> **Work item**
Restate the listing below word for word, pictures excluded.

> **Data**
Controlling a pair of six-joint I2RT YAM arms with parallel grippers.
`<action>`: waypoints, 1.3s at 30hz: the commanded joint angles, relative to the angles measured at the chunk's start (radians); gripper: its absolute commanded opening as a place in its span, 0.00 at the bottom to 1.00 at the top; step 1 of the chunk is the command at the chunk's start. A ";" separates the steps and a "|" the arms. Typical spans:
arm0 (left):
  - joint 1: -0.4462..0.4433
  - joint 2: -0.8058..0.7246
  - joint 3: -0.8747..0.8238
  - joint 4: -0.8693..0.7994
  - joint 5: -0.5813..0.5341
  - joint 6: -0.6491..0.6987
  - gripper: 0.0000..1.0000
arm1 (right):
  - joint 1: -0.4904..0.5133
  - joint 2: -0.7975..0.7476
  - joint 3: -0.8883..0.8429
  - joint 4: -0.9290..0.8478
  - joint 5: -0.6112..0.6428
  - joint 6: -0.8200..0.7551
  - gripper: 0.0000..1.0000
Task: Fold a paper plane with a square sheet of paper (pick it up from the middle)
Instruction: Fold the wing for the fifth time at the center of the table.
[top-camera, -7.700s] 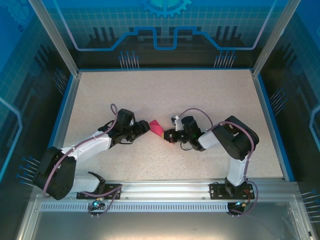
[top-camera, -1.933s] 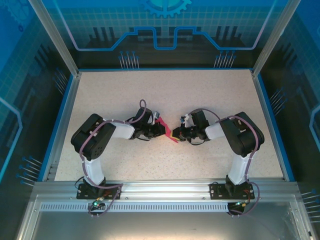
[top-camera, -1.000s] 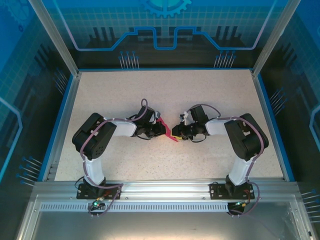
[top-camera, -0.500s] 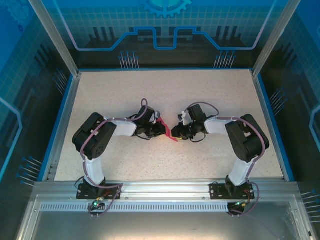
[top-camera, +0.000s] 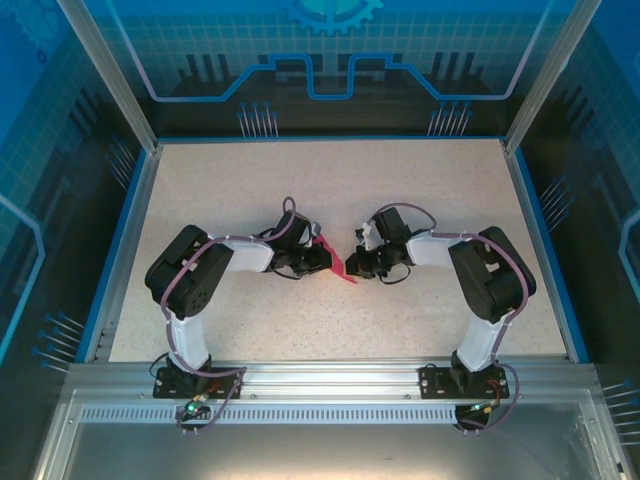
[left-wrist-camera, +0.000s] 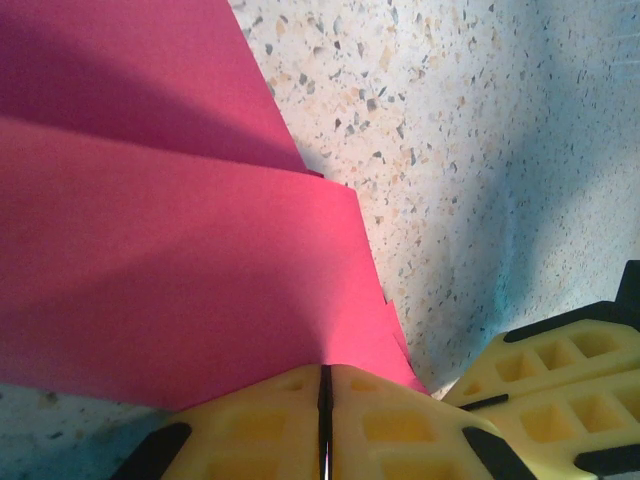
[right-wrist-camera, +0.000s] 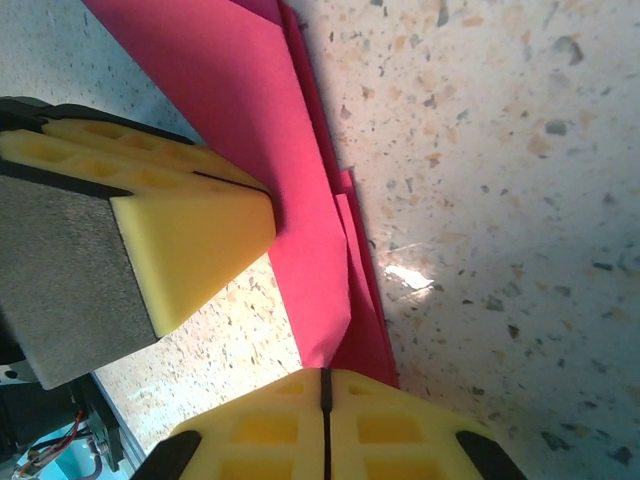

> **Result for this exercise**
Controlling a pair of six-joint I2RT YAM arms with parallel grippers.
`<action>`: waypoints, 1.3s at 30hz: the commanded joint angles, relative to the angles measured at the chunk's start (radians); gripper: its absolute commanded opening as a place in its span, 0.00 at the bottom to 1.00 at the top; step 1 of the chunk is the command at the chunk's start. A ";" separates the steps and a "|" the arms. Typical spans:
arm0 (left):
  - joint 1: -0.4462..0.4433
  - joint 2: -0.8058..0.7246
  - joint 3: -0.8747..0.8238
  - joint 4: -0.8693..0.7994
  - joint 5: -0.5813..0.5341
  - joint 6: -0.6491..0.6987
  - gripper: 0.0000..1.0000
arm1 (right):
  - joint 1: -0.4904..0.5133
  - joint 2: -0.7975..0.7476
  - joint 3: -0.8883..0.8429
  - joint 4: -0.9290..0.8478
  - joint 5: -0.6112..0.6428
  - joint 6: -0.8200..0.7551
  - gripper: 0.0000..1.0000
Task: Fold a paper plane with a square sheet of paper (pick it up from the middle)
Instruction: Fold the wing for the fifth time at the center of the table.
[top-camera, -7.700s] 
[top-camera, -1.933s] 
[top-camera, -1.000s] 
[top-camera, -0.500s] 
[top-camera, +0.000s] 
[left-wrist-camera, +0.000s] 
[right-wrist-camera, +0.000s] 

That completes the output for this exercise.